(YOUR OBJECTIVE) Copy the data exactly from the line that contains "Our detector flagged the white floor" through the line that contains "Our detector flagged the left arm thin", keeping both end lines and leaving out everything else.
======
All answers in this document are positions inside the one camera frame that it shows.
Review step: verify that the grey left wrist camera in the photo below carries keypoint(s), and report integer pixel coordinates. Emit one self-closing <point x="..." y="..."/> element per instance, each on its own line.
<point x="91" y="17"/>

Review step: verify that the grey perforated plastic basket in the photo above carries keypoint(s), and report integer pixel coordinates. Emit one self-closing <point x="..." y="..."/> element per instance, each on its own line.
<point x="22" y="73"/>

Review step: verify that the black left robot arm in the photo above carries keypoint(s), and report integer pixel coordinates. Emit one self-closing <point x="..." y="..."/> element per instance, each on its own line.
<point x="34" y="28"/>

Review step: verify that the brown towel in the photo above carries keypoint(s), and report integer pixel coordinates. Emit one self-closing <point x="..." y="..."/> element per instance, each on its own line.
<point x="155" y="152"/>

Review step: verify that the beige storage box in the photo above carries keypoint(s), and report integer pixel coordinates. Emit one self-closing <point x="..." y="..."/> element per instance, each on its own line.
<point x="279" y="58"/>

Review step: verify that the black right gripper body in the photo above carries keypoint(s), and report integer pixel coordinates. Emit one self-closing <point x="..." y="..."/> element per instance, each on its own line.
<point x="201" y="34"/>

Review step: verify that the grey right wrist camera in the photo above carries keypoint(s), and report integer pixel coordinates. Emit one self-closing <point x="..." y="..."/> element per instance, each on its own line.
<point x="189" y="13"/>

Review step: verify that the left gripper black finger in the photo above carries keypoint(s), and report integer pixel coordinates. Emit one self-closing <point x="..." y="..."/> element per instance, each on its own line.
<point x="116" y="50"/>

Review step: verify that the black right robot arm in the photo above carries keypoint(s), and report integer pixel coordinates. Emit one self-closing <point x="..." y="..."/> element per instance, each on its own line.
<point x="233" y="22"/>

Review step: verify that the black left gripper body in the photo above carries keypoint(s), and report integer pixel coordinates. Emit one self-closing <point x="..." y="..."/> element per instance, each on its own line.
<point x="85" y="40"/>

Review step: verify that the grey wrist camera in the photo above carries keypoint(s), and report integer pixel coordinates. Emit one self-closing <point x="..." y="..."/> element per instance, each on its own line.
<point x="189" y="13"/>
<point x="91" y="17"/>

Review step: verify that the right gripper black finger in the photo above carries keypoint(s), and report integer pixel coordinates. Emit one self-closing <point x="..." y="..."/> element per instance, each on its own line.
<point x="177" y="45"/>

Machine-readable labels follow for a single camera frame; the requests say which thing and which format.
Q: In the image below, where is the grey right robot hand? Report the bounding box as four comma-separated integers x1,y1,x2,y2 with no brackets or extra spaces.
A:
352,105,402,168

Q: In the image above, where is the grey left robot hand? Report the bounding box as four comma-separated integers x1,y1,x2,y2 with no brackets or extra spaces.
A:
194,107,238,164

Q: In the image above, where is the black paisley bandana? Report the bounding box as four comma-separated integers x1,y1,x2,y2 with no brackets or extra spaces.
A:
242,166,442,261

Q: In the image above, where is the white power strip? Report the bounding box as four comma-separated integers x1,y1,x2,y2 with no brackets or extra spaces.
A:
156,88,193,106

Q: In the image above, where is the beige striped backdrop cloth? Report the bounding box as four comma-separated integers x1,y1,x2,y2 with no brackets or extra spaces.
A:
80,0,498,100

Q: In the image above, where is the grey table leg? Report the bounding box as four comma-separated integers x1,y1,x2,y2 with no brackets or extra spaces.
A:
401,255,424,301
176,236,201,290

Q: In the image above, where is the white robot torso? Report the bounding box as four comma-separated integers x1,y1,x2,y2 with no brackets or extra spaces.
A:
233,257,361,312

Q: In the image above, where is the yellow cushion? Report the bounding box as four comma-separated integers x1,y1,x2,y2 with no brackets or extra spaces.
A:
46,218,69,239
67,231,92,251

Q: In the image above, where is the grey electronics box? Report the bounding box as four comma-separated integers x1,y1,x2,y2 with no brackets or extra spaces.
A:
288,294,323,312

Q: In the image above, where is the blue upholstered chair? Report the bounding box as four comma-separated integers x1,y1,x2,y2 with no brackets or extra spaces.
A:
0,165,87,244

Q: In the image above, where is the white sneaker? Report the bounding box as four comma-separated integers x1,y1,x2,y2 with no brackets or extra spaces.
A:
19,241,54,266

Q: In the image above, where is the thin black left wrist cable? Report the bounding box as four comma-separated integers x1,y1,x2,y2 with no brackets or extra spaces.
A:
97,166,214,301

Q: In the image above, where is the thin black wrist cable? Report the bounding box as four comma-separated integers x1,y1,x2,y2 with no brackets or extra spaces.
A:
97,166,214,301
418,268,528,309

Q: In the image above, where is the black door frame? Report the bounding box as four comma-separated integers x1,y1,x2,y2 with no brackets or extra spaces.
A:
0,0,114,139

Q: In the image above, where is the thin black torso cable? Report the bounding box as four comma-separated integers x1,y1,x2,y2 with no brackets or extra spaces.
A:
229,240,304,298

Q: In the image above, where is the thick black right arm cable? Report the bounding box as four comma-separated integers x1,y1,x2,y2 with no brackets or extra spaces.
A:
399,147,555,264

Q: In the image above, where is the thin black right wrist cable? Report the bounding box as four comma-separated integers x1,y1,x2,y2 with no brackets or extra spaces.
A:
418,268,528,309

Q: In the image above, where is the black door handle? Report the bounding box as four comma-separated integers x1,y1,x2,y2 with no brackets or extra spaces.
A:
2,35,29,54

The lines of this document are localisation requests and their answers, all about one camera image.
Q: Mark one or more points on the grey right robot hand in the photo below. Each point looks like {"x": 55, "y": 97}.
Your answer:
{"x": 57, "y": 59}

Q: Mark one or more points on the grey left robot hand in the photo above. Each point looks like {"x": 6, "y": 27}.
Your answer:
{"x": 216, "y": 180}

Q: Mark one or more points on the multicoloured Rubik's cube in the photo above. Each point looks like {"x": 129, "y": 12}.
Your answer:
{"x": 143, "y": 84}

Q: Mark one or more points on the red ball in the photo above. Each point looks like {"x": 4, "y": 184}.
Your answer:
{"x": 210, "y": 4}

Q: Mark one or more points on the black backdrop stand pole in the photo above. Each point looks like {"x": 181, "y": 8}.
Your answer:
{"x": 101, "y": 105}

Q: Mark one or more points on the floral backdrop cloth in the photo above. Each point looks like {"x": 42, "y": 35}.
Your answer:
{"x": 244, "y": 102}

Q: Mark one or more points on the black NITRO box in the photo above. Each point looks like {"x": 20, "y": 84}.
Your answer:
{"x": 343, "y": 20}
======
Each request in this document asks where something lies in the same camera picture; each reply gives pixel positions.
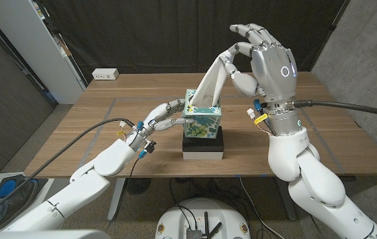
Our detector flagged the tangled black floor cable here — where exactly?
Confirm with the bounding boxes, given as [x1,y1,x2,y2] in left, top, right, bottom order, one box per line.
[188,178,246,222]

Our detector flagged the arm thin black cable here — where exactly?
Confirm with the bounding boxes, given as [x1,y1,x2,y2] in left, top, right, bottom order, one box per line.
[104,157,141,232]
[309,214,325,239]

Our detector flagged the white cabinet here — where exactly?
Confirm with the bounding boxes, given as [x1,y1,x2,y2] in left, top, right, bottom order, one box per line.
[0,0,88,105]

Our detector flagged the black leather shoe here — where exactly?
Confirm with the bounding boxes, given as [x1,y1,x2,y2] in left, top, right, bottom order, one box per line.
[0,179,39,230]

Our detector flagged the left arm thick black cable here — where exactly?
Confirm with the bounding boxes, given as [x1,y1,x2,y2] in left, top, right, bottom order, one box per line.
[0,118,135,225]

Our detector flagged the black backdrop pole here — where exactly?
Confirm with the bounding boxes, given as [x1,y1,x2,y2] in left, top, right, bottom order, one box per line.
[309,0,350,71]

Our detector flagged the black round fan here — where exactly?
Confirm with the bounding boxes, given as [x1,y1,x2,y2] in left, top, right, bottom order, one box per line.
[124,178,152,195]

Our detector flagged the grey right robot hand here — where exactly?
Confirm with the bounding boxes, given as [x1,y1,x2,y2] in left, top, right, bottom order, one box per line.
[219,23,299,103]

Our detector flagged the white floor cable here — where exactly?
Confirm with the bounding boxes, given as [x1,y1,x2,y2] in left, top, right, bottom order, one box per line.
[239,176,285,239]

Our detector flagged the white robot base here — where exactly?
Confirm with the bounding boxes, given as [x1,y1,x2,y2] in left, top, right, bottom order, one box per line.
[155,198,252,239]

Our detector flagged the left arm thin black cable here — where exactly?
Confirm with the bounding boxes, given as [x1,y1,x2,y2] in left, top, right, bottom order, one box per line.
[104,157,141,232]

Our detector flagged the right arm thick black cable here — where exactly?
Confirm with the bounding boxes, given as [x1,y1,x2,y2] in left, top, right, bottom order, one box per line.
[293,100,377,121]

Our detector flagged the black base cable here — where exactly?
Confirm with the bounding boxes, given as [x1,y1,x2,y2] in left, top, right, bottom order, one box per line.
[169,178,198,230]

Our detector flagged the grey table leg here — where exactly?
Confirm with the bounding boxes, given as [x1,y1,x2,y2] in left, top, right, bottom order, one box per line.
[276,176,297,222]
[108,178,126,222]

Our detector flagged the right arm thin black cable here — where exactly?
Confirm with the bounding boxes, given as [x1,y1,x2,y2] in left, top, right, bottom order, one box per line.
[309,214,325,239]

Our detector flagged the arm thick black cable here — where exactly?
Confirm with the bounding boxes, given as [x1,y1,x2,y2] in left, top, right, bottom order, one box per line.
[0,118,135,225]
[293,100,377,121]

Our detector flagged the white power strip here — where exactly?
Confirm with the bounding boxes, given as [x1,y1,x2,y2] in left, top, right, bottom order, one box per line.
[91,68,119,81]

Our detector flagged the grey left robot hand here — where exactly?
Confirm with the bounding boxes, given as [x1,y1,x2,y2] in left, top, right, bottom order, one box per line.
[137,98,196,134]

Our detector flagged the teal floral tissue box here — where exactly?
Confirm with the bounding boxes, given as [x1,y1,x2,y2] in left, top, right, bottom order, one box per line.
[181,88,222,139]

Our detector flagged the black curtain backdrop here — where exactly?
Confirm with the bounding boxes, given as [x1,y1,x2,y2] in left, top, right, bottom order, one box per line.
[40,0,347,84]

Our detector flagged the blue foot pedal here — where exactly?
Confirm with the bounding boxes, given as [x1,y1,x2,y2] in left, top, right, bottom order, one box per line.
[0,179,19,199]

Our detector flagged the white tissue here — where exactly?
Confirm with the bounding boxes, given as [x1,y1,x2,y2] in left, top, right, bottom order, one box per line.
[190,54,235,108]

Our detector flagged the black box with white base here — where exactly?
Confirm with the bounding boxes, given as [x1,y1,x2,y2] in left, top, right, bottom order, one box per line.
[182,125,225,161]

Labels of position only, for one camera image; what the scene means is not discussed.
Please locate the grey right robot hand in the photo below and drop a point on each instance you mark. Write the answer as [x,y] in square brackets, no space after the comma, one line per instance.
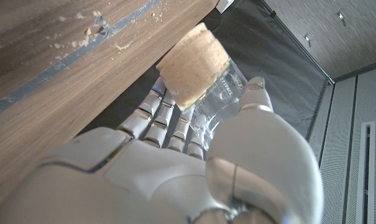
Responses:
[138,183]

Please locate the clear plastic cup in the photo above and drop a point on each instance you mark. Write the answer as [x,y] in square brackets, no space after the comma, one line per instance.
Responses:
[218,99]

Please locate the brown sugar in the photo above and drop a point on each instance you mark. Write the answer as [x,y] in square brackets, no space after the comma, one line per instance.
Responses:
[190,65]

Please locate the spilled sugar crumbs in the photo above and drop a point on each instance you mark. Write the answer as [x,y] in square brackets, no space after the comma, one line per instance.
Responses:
======
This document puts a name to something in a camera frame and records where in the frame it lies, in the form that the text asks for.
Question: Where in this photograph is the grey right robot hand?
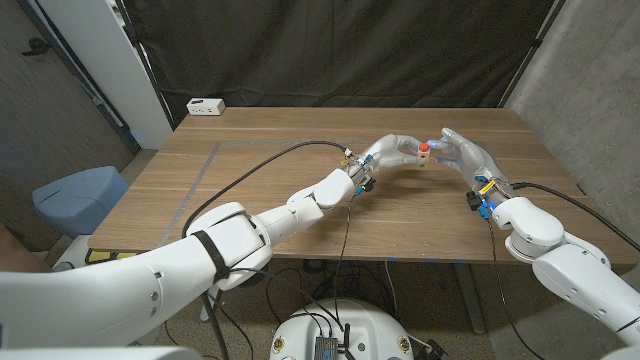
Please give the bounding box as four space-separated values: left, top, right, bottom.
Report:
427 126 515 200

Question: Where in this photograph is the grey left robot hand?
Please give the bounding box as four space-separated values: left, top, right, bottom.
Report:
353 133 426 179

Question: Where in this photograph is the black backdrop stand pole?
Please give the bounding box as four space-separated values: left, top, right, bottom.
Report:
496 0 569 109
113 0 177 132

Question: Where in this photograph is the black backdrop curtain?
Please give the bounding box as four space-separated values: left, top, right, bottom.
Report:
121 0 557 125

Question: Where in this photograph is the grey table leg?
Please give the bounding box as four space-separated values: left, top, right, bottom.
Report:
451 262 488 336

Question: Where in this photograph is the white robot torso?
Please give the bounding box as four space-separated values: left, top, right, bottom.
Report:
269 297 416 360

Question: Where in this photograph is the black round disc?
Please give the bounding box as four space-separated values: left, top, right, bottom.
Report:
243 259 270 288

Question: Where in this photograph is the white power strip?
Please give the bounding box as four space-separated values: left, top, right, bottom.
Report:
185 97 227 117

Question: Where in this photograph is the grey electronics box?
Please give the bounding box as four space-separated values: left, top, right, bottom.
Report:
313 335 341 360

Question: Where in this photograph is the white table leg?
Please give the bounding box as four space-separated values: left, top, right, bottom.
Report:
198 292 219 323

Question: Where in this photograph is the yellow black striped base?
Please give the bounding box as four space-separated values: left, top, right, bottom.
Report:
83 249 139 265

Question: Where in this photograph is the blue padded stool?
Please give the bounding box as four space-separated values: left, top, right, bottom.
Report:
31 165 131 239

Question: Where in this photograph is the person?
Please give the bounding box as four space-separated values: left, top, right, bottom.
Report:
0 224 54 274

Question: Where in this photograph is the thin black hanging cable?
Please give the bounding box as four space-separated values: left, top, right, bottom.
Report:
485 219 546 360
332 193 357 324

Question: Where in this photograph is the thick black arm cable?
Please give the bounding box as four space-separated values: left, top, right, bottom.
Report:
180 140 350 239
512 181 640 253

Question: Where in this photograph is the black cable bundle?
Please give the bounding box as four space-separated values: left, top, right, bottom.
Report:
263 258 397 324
======
(EXPECTED OUTPUT)
Our detector flagged the white floor cable here — where exactly?
Confirm with the bounding boxes, given as [x1,y1,x2,y2] in left, top, right, bottom order, one box per line.
[239,176,285,239]

Our detector flagged the white robot base here — where exactly?
Confirm with the bounding boxes, given as [x1,y1,x2,y2] in left, top, right, bottom order, one box per line.
[155,198,252,239]

Our detector flagged the left arm thin black cable here — where exactly?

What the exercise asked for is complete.